FreeBSD jobs

Alfred Perlstein alfred at freebsd.org
Fri May 15 16:30:58 UTC 2009


> On Thu, May 14, 2009 at 9:53 AM, Julian Stacey <jhs at berklix.org> wrote:
> > Hi hackers@
> > A commercial firm asked for _Free_ labour today on jobs at freebsd.
> > The censors passed it.  Censors of jobs at freebsd.org then blocked
> > the posting below.  jobs@ censors again bad, block wrong things,
> > should all be removed & not replaced.
> >
> > Several suckers have already enquired to that firm.  Hope we might get
> > some Free labour to donate time to Freebsd, Not Stock holders !
> 
> Hi Julian,
> 
> Internships are an accepted way for a high school or university
> student (and nowadays some post grad students and others) to gain a
> bit of experience in their field before joining the work force or
> perhaps while switching careers. At my company, we've filled several
> full-time positions with people that were interns first. It's just a
> way to fill a part-time, sometimes non-paid job, at a company where
> there isn't an official requisition for that particular position.
> Nobody is forcing anybody to take the internship and it is clearly
> stated that it is a non-paid internship in the post.
> 
> I imagine that there would be some interested students or unemployed
> people that would love to work with Alfred on a project at Juniper a
> few hours a week in their spare time, for free. It will look great on
> a resume, they will probably learn some valuable skills, and perhaps
> parlay it into a full-time, paid position.
> 
> best,
> -matt

Thanks Matt, this is my only intention.

A few of the candidates I've spoken too are very excited to get
something on their resume with a commercial entity and there is the
hope that I may be able to hire one on them in the future.

I've also promised the candidates that they will have access to
some amazing resources within Juniper if (I can manage it) and at the
very least I can mentor them on any FreeBSD endeavors they take on
for the other non-2 hours per-day they would be working for me.

While I would love to see more students working on FreeBSD, the
fact of the matter is that some students already have worked on
FreeBSD and would like commercial experience of "worked on a team
in an office environment" that is challenging to mimic in our
(FreeBSD's) distributed ways.

At the end of the day, what FreeBSD-jobs is supposed to be is a
place where jobs can be posted and found that will enable a FreeBSD
fan to find suitable employment opportunities for a career, or
to advance their career.

The reason for moderation of FreeBSD-jobs is to prevent people such
as Julian turning a well intentioned message into a thread of
flames because he's gone imbalanced due to lack of coffee some
morning.

Effectively it's been a pretty swell system, FreeBSD-jobs has 0
spam (except to the poor moderators) and also insulated job seekers
and posters from the typical hecklers who feel the need for extremely
abusive emails due to some real or perceived mistake by the recruiter
or job-seeker.

I honestly feel that we've even saved plenty of people embarrassment
by blocking or bouncing messages that they may have sent in haste
to freebsd-jobs that after cooling off realized "the Internet is
forever, why in g-d's name did I send something so mean with my
name on it?!?".

It's a shame it doesn't work for cross-list posts. 
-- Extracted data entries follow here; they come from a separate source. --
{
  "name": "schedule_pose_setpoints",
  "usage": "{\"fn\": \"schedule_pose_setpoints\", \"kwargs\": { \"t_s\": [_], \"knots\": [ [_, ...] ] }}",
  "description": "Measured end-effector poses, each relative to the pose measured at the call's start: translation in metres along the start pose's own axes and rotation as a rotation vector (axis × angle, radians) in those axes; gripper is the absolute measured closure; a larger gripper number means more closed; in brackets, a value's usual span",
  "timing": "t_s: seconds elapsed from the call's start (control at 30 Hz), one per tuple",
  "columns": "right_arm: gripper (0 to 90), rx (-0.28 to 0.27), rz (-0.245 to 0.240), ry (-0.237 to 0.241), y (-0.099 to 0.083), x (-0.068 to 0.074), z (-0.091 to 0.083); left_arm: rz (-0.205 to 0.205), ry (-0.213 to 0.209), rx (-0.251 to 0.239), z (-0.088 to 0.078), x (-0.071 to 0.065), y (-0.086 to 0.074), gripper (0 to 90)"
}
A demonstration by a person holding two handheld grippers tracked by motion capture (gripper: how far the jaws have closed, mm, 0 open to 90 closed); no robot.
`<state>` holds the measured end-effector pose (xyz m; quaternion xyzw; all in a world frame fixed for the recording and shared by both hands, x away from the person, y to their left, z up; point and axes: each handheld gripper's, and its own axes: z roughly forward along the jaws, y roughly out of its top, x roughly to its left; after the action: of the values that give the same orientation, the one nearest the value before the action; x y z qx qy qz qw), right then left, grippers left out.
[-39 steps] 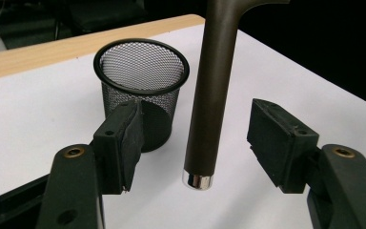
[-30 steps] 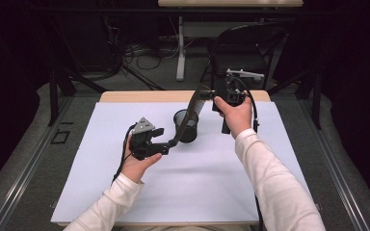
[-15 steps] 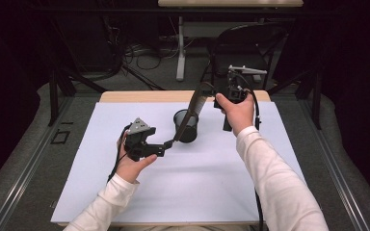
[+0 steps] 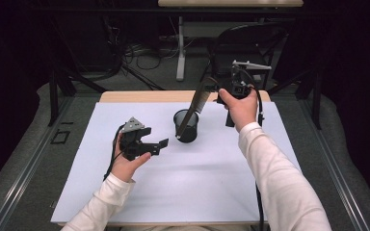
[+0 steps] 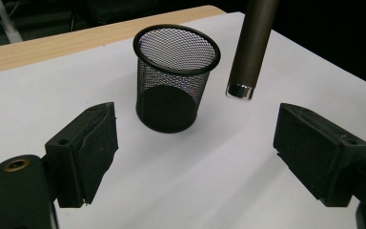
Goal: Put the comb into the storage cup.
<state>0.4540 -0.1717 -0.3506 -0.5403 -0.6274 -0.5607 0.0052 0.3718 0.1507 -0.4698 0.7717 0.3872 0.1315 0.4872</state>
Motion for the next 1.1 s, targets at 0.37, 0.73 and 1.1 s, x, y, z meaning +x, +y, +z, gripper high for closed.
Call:
{"fn": "schedule_pose_setpoints", "kwargs": {
  "t_s": [0.37, 0.73, 1.1],
  "knots": [
    [86.9, -0.033, -0.013, -0.023, 0.010, 0.003, -0.008, -0.012, -0.020, 0.001, -0.007, 0.006, -0.001, 15.1],
    [86.9, -0.062, -0.048, -0.058, 0.018, 0.009, -0.012, -0.018, 0.007, -0.016, -0.013, 0.012, -0.002, 15.1],
    [86.9, -0.088, -0.076, -0.090, 0.023, 0.011, -0.016, 0.000, 0.000, -0.004, -0.012, 0.013, -0.003, 3.1]
  ]
}}
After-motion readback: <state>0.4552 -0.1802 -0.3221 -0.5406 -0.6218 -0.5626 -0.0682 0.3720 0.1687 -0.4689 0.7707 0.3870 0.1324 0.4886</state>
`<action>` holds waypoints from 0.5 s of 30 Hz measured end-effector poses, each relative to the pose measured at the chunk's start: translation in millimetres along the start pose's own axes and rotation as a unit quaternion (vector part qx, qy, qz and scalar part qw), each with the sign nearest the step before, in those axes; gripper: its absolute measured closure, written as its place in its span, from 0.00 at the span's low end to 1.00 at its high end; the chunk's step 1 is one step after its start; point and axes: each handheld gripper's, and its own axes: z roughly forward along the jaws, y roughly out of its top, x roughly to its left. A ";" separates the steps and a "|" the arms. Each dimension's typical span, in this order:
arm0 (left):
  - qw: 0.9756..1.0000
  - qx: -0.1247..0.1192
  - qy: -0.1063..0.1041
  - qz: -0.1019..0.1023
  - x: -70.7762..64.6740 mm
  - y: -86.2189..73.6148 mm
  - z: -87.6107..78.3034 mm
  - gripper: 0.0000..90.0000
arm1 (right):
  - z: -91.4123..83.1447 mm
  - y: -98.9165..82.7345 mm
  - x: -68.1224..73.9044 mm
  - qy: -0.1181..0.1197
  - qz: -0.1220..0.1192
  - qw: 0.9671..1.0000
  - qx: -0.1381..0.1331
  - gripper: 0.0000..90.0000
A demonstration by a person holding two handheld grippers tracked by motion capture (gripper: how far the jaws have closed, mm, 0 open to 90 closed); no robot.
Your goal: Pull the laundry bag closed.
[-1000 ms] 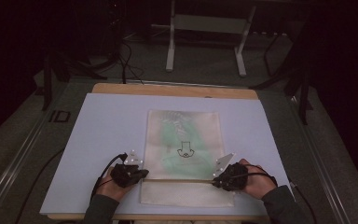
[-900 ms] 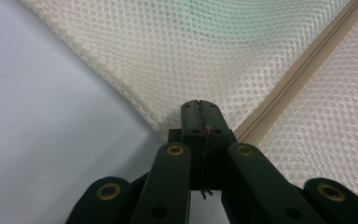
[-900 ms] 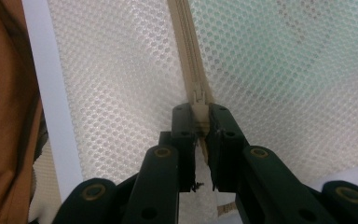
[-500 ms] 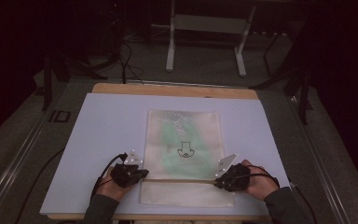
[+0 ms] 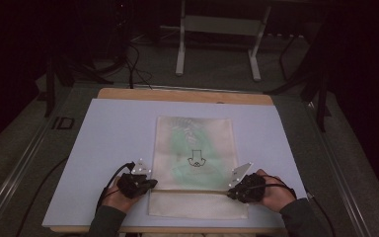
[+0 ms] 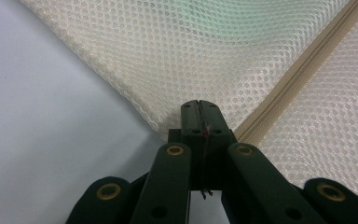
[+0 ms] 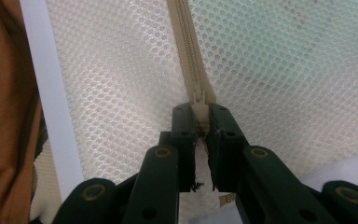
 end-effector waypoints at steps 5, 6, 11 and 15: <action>1.000 0.000 0.000 0.000 0.0 0.0 0.0 1.00 | -1.5 -4.0 -0.2 -0.001 0.006 1.000 0.002 0.92; 1.000 0.000 0.000 0.000 0.0 0.0 0.0 1.00 | -1.5 -4.0 -0.2 -0.001 0.006 1.000 0.002 0.92; 1.000 0.000 0.001 0.000 -0.1 0.0 0.0 1.00 | -1.8 -7.0 -0.9 0.000 0.008 1.000 -0.008 0.92; 1.000 0.000 0.001 0.000 -0.2 0.0 0.0 1.00 | -1.8 -7.9 -1.0 0.001 0.009 1.000 -0.010 0.92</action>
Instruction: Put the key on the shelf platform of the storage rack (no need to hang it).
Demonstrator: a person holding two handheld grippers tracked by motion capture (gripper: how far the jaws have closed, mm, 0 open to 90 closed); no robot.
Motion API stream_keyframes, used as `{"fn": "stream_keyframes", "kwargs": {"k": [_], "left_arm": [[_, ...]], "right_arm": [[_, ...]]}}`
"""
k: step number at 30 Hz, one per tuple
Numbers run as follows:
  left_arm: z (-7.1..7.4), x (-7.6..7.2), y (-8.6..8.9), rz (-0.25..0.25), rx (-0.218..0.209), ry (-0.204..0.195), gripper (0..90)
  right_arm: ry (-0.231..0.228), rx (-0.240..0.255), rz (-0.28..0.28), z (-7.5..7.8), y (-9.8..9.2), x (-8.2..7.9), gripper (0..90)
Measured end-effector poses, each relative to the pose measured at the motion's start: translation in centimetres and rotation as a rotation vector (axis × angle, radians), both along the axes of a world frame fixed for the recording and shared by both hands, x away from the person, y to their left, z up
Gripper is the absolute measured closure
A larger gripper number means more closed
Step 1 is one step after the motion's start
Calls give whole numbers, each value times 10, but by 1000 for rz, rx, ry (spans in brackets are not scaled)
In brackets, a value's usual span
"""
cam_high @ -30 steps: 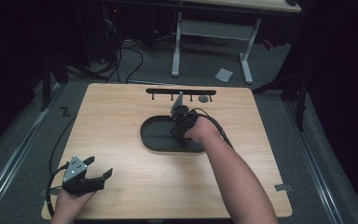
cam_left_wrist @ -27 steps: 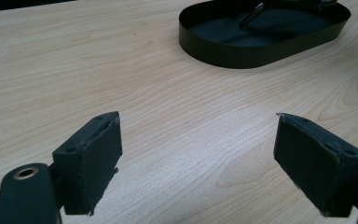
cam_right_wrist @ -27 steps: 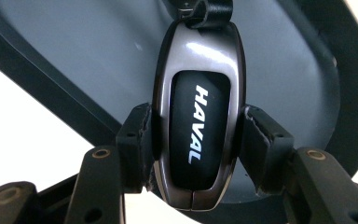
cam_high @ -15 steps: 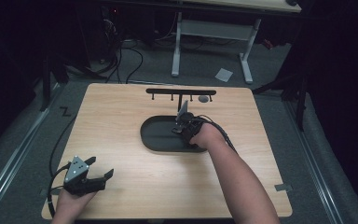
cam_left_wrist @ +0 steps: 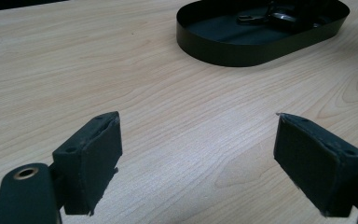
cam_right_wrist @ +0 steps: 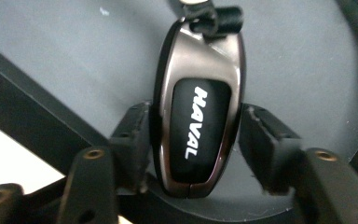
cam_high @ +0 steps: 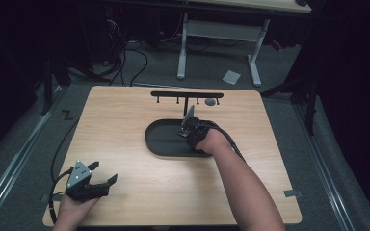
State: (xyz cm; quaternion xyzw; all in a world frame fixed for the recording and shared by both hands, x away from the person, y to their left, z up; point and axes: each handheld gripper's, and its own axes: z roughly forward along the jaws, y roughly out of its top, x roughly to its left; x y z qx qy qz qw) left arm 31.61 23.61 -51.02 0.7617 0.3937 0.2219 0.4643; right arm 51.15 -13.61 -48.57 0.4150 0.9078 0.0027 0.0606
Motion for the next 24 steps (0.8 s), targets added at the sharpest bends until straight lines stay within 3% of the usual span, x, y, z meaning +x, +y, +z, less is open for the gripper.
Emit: {"fn": "stream_keyframes", "kwargs": {"k": [1,5,12,24], "left_arm": [[0,0,0,0,-1,0,159],[0,0,0,0,-1,0,159],[0,0,-1,-6,4,2,160],[0,1,-3,-15,7,4,159]], "right_arm": [[-16,11,-9,2,-1,1,392],[-18,22,-43,6,-1,-1,375],[-35,22,-27,13,-5,-4,367],[-57,49,-61,34,-16,-17,374]]}}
I'm proud to be one of the moderators on FreeBSD-jobs, but I do
admit most of the work is done by the other moderators.

Thanks again Matt.  I'm going to have to pick your brain later about
how to deal with interns, care, feeding, hats? :)

And Julian, chill out, I still cringe from embarrassment when someone
drags out some old email _I_ sent with close to the  same tone as
the ones I've been seeing from you.  Best of luck.